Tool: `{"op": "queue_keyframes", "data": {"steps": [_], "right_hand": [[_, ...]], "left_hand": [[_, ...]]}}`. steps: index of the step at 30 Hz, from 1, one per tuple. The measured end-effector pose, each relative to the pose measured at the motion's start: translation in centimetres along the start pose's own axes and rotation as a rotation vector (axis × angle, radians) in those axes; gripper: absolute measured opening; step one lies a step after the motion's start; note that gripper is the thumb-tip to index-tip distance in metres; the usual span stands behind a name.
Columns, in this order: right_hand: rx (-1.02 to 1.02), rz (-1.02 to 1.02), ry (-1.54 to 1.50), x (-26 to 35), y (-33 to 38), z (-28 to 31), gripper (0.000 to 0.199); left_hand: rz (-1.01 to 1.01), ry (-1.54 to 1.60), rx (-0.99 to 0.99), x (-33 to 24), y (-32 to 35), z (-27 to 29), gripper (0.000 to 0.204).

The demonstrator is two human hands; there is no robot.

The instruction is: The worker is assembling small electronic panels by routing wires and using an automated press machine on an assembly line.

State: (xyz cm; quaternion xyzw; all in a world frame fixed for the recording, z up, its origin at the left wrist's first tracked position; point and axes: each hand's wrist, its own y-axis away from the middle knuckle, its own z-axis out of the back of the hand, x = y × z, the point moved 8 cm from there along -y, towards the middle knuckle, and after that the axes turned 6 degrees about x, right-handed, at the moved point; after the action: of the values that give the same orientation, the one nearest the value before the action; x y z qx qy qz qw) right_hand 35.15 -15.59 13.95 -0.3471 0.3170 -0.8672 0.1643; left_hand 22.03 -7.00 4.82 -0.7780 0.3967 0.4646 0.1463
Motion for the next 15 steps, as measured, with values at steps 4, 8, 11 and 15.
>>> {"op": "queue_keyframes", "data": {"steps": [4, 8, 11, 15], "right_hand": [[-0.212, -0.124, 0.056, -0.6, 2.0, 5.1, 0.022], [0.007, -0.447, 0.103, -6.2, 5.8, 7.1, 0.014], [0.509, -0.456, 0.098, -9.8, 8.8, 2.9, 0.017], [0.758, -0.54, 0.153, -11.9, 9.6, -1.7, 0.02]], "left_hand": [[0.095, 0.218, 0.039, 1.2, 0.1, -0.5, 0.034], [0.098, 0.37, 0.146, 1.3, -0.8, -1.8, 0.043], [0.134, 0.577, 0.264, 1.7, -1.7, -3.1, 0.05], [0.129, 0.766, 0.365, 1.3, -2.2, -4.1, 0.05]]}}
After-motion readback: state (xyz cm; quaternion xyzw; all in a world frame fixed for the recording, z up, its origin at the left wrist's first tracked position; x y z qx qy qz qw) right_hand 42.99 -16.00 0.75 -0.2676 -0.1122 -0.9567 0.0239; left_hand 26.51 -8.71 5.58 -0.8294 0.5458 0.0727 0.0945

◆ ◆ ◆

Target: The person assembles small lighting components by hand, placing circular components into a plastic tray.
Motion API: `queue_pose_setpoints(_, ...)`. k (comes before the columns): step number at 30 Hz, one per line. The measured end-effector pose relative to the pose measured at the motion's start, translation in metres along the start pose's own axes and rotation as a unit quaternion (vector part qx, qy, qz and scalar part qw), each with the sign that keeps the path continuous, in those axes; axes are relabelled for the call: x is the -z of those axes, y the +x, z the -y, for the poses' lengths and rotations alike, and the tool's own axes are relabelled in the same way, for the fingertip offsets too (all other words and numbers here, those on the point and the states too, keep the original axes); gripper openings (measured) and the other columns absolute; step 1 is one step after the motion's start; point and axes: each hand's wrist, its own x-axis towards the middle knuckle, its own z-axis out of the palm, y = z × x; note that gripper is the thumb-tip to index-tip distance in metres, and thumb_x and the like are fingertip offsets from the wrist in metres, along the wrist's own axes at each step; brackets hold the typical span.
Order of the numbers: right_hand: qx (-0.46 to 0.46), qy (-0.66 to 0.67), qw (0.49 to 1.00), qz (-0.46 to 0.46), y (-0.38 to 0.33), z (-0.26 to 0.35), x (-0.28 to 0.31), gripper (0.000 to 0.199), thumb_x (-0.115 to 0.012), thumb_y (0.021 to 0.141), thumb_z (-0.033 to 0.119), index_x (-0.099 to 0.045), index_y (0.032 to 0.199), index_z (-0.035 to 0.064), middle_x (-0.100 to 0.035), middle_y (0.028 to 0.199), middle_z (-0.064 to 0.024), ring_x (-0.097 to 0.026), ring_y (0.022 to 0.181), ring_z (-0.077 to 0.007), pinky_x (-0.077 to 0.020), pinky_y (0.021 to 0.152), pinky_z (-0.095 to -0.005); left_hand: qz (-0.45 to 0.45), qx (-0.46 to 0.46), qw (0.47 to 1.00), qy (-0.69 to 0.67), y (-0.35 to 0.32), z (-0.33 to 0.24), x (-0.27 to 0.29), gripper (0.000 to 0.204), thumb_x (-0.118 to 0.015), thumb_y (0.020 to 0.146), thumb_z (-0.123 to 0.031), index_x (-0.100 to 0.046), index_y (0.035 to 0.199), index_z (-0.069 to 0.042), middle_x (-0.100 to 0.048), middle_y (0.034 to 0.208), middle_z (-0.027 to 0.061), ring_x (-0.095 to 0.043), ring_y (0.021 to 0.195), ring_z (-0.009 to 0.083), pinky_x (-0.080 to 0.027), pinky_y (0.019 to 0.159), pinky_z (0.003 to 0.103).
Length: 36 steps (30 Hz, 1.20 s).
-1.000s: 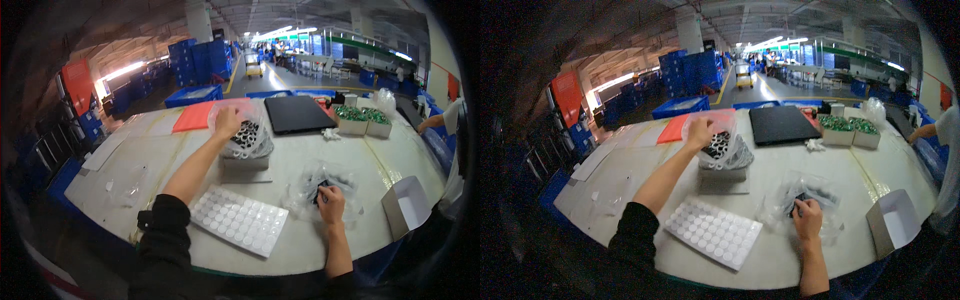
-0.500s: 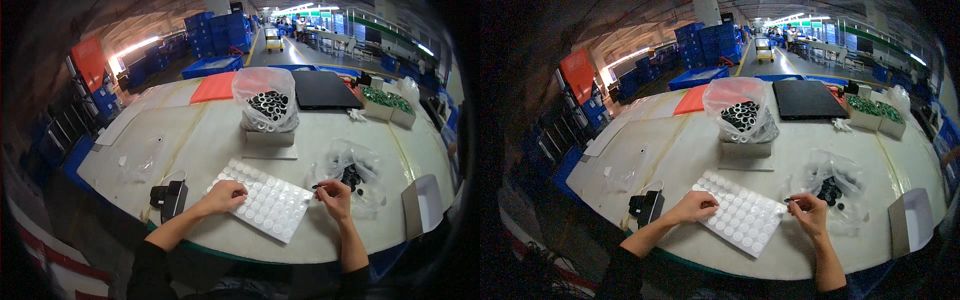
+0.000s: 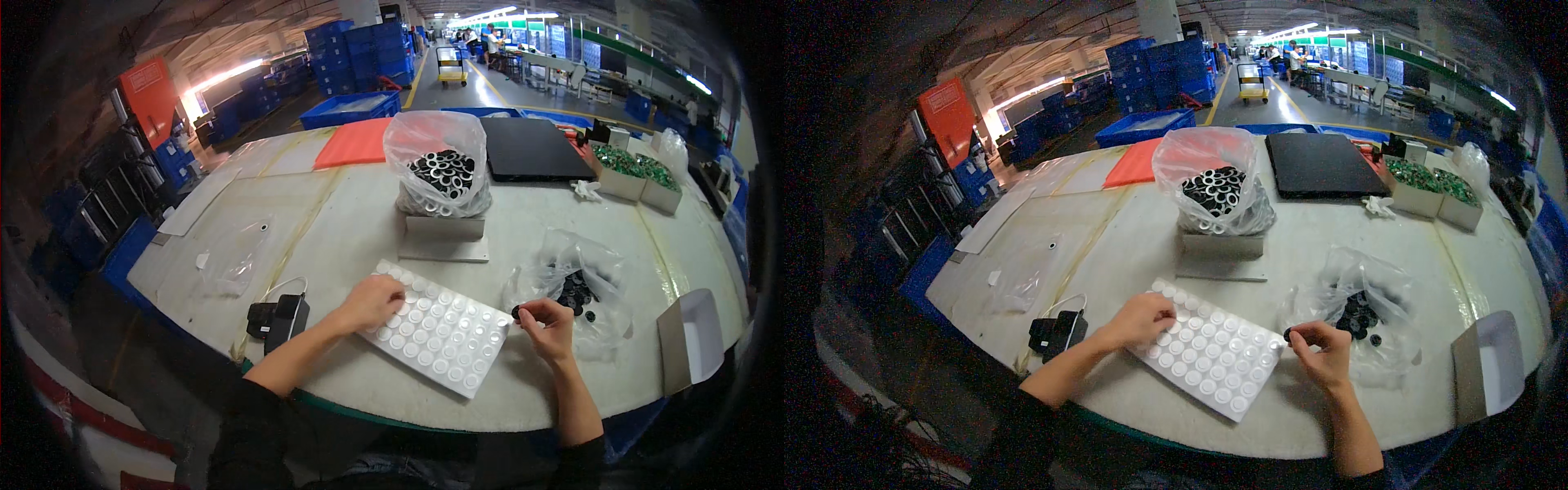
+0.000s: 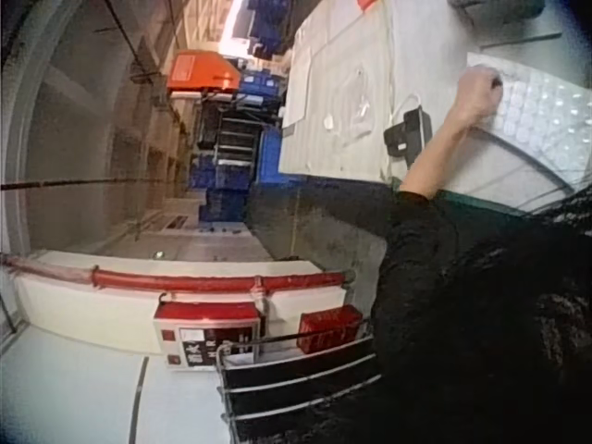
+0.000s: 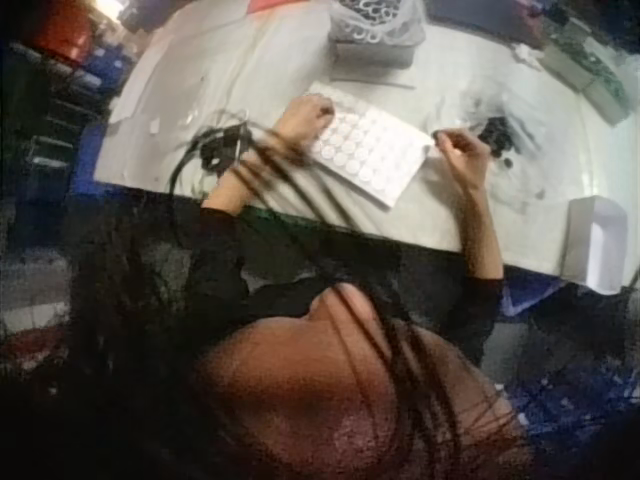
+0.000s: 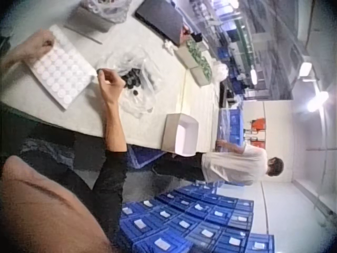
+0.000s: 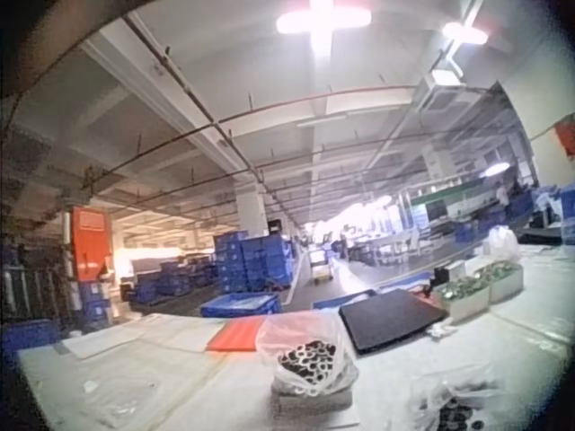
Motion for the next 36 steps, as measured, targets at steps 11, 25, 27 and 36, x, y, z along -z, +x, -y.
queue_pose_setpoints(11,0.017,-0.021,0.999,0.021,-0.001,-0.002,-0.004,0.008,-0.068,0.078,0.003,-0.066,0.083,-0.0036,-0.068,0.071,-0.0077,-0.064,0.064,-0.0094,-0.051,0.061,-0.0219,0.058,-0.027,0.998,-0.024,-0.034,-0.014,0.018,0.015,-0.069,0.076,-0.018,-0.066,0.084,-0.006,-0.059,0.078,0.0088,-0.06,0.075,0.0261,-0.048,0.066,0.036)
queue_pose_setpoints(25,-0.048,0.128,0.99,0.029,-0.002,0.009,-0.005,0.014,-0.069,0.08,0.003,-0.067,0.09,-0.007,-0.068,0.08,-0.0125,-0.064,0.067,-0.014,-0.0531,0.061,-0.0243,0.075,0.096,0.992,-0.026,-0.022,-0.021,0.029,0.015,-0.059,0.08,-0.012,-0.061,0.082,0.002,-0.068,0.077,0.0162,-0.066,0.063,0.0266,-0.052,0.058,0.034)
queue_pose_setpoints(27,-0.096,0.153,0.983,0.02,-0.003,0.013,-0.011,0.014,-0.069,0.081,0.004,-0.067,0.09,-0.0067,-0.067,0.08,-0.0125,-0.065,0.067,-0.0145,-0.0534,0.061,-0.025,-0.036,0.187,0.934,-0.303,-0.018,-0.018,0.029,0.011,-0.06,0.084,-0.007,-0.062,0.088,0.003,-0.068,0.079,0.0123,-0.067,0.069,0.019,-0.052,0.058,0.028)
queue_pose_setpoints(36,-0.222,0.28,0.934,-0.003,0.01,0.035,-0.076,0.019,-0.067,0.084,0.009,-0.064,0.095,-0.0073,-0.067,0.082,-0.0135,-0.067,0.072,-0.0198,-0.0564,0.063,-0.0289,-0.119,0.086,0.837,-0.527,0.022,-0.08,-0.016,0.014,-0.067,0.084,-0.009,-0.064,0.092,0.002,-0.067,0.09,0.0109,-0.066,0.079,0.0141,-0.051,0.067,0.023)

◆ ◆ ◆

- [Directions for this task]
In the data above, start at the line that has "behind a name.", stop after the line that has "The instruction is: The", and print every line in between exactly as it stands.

- [Reply]
Tool: `{"op": "queue_keyframes", "data": {"steps": [_], "right_hand": [[_, ...]], "left_hand": [[_, ...]]}}`. steps: index of the step at 30 Hz, from 1, one per tuple. The measured end-effector pose, each relative to the pose measured at the motion's start: translation in centimetres along the start pose's own axes and rotation as a rotation vector (axis × angle, radians) in those axes; gripper: absolute measured opening; step one lies a step after the motion's start; note that gripper is the thumb-tip to index-tip distance in metres; the usual span stands behind a name.
Columns, in this order: right_hand: rx (-1.02 to 1.02), rz (-1.02 to 1.02), ry (-1.54 to 1.50), x (-26 to 35), y (-33 to 38), z (-28 to 31), gripper (0.000 to 0.199); left_hand: rz (-1.01 to 1.01), ry (-1.54 to 1.60), rx (-0.99 to 0.99), x (-33 to 24), y (-32 to 35), z (-27 to 29), gripper (0.000 to 0.204).

The demonstrator is two human hands; there is no robot.

The instruction is: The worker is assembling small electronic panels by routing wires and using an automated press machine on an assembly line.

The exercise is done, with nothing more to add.